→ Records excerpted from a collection
┏━━

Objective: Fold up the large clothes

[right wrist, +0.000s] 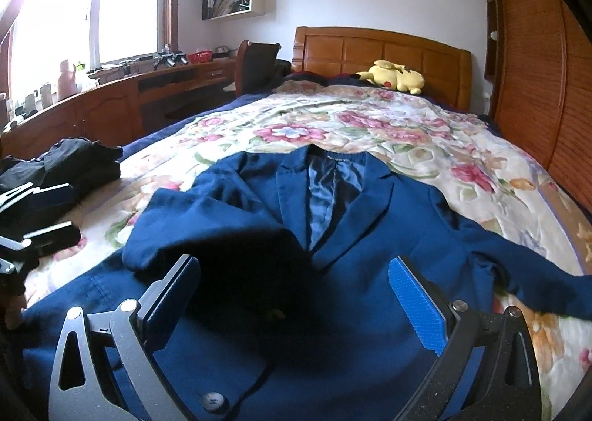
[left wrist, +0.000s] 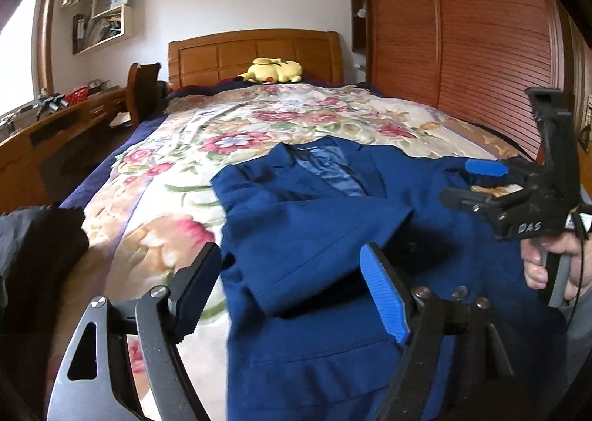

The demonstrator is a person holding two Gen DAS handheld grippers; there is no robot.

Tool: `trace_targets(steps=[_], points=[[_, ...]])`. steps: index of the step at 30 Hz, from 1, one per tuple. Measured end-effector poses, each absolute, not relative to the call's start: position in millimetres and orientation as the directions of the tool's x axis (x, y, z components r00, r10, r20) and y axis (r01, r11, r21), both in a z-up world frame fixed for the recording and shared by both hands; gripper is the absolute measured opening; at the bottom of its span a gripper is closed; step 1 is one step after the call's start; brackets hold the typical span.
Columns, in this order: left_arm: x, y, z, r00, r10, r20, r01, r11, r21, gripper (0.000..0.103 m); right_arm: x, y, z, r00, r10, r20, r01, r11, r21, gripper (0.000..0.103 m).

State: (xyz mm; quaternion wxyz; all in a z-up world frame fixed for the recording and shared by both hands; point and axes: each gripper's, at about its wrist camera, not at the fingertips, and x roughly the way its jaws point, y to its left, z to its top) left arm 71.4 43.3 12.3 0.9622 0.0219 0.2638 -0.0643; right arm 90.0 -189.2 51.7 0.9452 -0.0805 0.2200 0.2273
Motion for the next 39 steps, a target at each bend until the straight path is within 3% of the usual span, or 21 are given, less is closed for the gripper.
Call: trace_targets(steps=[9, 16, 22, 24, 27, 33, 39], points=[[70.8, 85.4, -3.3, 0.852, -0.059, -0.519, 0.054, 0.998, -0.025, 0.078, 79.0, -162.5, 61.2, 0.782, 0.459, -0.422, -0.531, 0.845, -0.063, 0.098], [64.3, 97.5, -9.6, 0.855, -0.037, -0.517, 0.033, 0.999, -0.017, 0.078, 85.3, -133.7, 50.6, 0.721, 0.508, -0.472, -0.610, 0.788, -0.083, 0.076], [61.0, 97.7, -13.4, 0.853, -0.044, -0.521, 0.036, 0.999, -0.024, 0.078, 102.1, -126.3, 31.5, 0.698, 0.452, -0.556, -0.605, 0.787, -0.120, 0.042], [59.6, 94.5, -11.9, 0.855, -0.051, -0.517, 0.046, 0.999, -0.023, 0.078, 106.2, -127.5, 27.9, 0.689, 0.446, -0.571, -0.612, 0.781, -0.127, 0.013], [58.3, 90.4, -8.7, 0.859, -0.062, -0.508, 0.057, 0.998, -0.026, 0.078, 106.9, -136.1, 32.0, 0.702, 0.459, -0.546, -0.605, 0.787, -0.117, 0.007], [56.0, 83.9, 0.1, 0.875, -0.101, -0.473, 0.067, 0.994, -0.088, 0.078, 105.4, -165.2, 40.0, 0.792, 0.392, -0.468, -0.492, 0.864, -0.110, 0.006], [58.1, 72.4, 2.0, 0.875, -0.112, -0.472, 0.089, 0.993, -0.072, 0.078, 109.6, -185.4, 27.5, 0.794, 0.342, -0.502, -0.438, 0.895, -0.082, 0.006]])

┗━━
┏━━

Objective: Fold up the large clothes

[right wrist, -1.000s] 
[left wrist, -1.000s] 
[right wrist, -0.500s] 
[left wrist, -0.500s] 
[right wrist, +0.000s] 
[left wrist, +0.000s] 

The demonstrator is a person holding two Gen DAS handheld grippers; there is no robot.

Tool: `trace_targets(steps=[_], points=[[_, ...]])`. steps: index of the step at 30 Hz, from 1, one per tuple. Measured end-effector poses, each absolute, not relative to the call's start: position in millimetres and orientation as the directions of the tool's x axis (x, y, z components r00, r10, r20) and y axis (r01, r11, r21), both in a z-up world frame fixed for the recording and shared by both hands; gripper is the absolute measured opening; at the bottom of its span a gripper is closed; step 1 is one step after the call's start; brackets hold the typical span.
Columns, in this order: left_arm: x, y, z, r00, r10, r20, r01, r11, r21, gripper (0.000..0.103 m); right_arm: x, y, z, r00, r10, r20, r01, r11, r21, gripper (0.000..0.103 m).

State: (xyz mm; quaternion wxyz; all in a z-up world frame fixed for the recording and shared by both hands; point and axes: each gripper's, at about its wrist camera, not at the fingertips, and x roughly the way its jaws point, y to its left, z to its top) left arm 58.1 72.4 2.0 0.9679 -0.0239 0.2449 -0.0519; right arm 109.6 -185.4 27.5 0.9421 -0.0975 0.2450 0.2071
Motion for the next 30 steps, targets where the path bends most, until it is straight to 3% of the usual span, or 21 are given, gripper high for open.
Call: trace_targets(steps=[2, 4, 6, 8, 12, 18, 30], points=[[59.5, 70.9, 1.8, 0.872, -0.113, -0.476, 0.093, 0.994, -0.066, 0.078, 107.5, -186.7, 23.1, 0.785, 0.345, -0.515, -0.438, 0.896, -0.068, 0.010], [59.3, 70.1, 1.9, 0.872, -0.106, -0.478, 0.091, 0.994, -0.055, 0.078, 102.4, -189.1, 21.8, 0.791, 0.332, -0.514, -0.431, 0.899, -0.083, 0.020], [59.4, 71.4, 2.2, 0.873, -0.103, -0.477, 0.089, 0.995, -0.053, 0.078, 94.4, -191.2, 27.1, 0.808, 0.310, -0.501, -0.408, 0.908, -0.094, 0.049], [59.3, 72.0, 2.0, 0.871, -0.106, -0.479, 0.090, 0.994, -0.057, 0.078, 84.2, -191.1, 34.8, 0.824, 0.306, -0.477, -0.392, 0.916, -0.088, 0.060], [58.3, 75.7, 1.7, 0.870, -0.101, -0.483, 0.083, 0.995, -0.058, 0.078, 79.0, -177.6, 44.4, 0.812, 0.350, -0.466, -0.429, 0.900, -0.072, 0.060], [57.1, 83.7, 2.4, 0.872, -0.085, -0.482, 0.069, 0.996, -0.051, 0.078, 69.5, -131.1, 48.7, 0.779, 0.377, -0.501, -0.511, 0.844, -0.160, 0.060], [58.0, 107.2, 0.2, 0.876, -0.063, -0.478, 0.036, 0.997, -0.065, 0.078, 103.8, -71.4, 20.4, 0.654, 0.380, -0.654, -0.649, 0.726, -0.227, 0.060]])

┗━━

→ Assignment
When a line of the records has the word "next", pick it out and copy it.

→ Answer section
Motion for the next 39 steps, a target at each bend until the straight path is within 3% of the usual span, or 21 are given, less is closed for the gripper.
Motion for the next 30 steps, targets where the path bends most, until it is straight to 3% of the usual span, or 21 are given, gripper high for open.

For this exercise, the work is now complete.